- _What is being asked_
Gather each line of the records where "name" appears.

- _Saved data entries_
################

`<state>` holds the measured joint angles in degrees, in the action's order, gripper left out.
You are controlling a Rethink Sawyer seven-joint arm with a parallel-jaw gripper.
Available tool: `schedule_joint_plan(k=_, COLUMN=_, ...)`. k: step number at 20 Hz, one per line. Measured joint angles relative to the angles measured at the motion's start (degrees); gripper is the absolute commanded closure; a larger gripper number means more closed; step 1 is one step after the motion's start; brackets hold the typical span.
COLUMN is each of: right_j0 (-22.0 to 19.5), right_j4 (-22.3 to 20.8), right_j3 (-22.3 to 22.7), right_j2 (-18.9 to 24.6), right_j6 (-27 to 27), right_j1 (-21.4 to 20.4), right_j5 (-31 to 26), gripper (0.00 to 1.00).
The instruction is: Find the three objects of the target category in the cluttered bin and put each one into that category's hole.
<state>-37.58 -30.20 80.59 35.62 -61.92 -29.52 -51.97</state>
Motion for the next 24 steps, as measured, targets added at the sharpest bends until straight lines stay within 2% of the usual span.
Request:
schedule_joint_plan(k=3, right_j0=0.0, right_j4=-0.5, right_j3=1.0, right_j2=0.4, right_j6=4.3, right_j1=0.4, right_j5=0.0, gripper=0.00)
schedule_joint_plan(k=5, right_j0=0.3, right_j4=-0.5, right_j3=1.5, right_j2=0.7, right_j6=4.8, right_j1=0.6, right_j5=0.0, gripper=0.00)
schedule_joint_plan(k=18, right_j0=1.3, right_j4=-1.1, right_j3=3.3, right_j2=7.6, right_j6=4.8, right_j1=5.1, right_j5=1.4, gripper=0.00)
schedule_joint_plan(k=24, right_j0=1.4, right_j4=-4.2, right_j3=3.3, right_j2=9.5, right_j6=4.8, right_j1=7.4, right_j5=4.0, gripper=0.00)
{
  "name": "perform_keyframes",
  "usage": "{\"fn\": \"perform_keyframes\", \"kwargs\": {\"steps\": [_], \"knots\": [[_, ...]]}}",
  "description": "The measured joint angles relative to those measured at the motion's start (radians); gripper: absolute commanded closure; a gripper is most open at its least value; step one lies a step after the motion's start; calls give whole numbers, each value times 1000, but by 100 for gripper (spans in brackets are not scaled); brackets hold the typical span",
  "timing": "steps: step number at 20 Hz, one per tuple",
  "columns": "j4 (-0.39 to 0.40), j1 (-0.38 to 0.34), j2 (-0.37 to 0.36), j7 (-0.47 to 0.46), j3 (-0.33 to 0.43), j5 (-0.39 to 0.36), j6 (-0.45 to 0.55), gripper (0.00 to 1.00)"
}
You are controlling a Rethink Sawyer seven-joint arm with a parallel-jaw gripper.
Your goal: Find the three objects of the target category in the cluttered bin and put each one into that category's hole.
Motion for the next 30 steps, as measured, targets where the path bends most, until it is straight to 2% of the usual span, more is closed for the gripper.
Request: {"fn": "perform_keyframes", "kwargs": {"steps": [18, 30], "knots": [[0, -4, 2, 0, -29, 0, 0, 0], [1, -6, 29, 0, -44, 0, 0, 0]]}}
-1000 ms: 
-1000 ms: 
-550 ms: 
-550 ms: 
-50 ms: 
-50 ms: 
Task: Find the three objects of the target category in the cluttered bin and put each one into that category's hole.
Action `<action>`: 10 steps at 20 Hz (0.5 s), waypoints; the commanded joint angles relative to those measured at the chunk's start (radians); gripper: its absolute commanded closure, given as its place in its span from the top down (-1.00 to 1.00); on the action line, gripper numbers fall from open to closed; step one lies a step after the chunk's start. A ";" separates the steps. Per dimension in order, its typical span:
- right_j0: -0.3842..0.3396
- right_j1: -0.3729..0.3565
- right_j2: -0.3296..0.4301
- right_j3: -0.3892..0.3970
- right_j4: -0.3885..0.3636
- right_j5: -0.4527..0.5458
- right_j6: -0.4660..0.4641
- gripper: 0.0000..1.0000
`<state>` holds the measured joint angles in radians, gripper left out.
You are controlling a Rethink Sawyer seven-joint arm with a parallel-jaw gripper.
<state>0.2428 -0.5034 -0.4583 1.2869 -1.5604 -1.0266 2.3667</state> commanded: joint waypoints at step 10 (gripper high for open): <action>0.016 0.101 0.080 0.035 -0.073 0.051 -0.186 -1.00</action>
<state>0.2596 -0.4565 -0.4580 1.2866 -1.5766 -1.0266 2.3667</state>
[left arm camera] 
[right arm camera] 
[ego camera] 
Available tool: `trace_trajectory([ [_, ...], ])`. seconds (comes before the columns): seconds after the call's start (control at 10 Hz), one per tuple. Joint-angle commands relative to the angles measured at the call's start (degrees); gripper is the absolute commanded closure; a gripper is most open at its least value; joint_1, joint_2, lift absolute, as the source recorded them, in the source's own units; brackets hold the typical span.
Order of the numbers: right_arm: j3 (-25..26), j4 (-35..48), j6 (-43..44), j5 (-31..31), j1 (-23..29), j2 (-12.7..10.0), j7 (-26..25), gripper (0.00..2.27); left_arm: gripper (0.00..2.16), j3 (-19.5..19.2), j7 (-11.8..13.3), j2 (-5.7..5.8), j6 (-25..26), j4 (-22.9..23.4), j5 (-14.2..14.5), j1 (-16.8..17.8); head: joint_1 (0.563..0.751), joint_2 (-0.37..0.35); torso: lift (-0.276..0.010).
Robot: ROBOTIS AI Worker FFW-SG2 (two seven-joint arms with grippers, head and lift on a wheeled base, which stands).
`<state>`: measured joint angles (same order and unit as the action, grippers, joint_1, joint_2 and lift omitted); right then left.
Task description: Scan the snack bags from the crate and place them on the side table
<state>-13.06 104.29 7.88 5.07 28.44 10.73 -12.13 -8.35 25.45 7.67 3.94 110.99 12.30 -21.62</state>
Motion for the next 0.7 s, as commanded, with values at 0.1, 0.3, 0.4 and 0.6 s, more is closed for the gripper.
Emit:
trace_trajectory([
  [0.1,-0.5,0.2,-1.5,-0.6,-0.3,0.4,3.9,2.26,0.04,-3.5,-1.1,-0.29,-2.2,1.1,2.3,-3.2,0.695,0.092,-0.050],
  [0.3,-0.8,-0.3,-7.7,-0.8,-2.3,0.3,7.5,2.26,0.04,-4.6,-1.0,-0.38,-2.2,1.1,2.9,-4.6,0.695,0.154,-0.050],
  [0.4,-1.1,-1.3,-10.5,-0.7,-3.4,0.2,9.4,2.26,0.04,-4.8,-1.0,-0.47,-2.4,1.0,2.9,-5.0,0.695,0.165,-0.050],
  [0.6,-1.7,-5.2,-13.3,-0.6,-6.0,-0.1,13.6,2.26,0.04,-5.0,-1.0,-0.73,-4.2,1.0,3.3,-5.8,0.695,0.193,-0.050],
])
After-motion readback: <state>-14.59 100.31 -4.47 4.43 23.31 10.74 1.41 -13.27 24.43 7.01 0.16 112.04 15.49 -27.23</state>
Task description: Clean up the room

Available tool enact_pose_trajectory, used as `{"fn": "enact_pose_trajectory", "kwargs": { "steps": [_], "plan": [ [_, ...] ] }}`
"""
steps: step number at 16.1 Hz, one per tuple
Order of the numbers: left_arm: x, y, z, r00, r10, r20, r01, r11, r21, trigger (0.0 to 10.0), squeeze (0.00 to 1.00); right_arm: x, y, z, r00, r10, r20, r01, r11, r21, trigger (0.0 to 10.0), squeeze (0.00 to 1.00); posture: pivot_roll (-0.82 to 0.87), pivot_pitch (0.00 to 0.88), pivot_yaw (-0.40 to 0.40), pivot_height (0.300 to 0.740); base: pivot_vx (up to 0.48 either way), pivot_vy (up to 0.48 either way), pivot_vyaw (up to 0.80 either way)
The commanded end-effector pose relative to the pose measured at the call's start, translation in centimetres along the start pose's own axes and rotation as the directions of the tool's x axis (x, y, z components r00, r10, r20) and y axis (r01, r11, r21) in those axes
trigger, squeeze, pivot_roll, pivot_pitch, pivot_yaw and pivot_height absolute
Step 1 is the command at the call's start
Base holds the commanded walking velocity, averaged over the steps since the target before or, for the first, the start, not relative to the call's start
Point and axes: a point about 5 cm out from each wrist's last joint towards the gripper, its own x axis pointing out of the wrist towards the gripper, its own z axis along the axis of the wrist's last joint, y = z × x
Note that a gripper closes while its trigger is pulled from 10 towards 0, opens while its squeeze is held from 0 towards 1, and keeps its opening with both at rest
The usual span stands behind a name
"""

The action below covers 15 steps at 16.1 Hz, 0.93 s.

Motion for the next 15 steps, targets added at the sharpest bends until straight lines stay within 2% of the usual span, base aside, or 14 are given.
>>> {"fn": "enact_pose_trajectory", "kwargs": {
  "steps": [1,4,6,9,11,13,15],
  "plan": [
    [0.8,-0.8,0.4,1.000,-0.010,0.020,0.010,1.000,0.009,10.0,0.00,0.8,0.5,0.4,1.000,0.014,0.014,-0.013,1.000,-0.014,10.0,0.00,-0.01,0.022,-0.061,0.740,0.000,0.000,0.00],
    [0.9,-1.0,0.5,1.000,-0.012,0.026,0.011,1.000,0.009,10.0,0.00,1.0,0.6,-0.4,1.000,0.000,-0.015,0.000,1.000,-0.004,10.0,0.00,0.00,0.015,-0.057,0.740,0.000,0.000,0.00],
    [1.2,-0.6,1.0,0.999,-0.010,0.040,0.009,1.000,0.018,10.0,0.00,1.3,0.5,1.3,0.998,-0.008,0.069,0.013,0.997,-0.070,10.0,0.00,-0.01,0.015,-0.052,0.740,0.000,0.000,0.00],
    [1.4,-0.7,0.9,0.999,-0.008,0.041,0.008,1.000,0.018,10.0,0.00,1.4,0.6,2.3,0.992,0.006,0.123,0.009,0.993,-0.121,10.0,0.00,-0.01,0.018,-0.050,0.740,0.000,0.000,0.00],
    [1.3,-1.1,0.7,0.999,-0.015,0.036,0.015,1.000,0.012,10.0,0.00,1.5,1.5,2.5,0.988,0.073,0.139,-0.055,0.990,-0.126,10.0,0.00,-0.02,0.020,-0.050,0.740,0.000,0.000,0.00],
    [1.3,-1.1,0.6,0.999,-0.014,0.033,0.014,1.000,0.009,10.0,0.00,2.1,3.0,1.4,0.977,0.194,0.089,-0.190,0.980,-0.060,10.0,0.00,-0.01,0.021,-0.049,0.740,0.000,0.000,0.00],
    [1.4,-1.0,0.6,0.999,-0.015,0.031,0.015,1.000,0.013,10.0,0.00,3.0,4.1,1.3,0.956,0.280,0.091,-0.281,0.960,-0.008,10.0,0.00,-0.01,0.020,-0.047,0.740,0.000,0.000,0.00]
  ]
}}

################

- _Solution_
  "name": "perform_keyframes",
The usual span stands behind a name

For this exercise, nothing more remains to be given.